> _WHAT THE TASK REQUIRES_
Please take the lines from the one holding "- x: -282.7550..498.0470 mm" through the one holding "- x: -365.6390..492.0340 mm" in the data below and copy them exactly.

> _EXERCISE DATA_
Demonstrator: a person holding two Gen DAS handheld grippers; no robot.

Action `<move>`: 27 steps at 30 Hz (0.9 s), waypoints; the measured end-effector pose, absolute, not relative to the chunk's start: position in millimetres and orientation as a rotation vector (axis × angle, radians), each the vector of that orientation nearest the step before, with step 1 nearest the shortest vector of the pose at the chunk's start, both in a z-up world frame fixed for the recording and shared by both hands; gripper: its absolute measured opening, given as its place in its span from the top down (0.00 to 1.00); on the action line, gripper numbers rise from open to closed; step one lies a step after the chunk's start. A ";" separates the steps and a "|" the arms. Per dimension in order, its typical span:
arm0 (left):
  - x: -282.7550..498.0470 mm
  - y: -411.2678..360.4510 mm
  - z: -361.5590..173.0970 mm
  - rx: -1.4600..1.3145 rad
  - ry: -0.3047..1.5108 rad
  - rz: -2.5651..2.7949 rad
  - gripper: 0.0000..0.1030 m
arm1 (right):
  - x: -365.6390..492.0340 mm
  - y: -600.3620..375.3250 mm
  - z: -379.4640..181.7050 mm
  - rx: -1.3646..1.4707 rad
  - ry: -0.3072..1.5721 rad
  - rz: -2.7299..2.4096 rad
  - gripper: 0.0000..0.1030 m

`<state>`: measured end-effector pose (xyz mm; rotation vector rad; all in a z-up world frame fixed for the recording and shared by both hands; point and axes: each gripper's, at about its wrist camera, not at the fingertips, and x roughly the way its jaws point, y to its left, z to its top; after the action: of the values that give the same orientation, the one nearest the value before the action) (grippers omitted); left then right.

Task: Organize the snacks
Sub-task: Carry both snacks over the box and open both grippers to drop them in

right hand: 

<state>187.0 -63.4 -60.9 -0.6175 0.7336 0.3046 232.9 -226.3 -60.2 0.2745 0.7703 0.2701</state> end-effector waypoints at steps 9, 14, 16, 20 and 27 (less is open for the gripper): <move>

> _COMPLETED EXERCISE_
  - x: -282.7550..498.0470 mm
  - y: -411.2678..360.4510 mm
  - z: -361.5590..173.0970 mm
  - rx: -1.4600..1.3145 rad
  - ry: -0.3047..1.5108 rad
  - rz: -2.5651..2.7949 rad
  - gripper: 0.0000..0.1030 m
arm1 (right):
  - x: -365.6390..492.0340 mm

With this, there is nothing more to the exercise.